**PROBLEM**
Repeat the lines of the listing below exactly, starting at the line that contains "Where, within the image above, do you find the yellow plastic" and running through the last line, both included, and only those.

**RECORDS**
######
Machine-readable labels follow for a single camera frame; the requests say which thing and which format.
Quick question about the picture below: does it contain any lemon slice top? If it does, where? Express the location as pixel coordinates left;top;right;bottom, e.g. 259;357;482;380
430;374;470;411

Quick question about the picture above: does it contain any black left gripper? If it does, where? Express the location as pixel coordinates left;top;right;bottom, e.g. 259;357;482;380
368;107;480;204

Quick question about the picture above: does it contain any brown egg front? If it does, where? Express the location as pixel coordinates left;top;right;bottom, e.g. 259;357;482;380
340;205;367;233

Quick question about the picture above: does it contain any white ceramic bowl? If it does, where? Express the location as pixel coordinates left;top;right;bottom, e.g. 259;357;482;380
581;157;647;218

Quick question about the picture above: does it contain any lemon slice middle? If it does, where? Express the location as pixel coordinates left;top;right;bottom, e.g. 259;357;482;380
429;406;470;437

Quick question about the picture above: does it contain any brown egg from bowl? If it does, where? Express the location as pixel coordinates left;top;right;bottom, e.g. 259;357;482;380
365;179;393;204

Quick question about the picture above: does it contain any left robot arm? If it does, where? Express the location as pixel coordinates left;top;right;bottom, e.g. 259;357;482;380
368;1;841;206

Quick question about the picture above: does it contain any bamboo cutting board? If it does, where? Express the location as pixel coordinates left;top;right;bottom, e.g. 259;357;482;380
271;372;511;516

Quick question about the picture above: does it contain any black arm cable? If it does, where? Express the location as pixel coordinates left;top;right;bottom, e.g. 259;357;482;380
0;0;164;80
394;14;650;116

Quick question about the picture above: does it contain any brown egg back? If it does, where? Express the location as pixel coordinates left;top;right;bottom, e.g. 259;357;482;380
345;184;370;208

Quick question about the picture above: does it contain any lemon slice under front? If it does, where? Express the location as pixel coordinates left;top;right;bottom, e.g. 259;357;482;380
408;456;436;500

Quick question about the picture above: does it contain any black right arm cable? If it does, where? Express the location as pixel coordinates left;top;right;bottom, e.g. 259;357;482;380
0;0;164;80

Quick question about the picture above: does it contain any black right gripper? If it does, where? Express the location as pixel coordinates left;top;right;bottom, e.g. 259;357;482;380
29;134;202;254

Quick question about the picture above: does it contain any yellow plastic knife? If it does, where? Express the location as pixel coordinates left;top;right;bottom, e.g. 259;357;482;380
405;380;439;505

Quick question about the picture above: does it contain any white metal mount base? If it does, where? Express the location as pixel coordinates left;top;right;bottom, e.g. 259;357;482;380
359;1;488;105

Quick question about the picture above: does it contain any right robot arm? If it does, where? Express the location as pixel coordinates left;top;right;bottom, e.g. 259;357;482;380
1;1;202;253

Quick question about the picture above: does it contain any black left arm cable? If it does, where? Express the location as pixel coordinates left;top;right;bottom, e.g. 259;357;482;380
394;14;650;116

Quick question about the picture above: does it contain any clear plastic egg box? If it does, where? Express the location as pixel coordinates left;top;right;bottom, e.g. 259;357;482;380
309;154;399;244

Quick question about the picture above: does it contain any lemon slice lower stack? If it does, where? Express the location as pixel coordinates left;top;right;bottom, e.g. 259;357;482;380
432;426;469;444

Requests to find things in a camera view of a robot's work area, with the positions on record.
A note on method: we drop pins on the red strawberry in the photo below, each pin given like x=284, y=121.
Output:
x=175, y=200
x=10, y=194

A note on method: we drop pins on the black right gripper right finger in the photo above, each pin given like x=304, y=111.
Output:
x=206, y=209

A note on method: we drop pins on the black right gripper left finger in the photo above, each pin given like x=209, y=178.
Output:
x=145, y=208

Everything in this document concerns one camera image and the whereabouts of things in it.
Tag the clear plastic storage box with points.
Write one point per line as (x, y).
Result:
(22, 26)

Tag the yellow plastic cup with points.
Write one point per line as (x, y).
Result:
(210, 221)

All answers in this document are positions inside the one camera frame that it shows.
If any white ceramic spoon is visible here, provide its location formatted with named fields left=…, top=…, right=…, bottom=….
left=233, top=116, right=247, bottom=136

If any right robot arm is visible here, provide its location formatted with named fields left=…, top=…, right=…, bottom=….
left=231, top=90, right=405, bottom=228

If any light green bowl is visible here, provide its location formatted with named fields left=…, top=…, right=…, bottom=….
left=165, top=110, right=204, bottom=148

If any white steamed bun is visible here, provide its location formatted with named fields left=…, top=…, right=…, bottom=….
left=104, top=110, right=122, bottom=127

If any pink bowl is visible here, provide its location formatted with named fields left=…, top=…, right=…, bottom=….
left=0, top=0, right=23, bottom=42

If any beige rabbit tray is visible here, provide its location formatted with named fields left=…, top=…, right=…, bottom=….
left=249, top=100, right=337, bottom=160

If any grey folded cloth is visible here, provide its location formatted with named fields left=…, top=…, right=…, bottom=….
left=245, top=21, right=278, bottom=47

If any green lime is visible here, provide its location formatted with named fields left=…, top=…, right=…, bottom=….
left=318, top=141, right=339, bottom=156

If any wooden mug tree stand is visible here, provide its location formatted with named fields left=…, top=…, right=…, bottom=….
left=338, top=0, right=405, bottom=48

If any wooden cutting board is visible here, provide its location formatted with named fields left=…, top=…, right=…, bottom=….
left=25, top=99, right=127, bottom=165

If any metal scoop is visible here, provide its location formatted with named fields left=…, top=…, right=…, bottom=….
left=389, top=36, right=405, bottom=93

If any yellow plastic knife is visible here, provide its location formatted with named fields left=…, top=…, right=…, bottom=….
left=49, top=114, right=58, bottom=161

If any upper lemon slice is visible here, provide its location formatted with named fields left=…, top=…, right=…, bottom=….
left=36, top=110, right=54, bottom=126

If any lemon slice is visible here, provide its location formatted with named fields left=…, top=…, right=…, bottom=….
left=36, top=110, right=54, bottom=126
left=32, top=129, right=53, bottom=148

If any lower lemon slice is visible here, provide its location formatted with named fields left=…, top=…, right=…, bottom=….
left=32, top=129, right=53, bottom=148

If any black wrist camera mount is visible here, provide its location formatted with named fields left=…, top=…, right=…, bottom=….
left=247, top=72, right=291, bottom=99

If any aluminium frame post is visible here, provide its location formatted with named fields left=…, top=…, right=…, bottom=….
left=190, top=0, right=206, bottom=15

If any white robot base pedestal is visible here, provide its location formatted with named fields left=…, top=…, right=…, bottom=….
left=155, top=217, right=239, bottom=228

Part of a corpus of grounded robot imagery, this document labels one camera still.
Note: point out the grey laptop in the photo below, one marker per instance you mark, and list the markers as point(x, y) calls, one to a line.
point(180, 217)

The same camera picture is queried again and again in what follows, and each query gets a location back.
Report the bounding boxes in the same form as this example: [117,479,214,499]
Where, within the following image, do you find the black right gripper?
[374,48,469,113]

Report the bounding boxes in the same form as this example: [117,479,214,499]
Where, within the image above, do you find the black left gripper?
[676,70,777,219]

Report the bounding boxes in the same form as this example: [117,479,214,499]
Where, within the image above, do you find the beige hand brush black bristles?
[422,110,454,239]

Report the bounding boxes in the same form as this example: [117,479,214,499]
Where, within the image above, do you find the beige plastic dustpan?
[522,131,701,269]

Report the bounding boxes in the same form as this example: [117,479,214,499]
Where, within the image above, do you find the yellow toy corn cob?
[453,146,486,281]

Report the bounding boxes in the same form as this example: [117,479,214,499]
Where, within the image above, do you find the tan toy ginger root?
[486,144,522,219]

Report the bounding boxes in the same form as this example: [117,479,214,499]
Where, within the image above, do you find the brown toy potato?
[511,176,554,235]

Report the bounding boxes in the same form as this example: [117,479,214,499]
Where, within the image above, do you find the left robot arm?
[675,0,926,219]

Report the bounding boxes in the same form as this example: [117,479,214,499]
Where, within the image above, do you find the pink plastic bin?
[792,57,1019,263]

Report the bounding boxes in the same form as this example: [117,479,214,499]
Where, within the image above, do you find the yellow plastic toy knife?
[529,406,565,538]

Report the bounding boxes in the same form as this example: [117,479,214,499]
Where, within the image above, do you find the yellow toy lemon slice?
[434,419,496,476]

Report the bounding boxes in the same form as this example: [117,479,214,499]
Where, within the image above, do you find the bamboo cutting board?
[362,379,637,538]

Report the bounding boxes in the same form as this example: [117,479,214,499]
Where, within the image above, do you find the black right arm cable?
######
**RESPONSE**
Where, within the image above, do you find the yellow plastic toy knife?
[529,406,565,538]

Report the bounding boxes in the same form as this example: [117,479,214,499]
Where, within the image above, do you find the yellow toy lemon slice?
[434,419,496,476]

Report the bounding boxes in the same form as this example: [117,479,214,499]
Where, within the image above, do you find the bamboo cutting board?
[362,379,637,538]

Report the bounding boxes in the same form as this example: [117,479,214,499]
Where, within the image above, do you find the black right arm cable?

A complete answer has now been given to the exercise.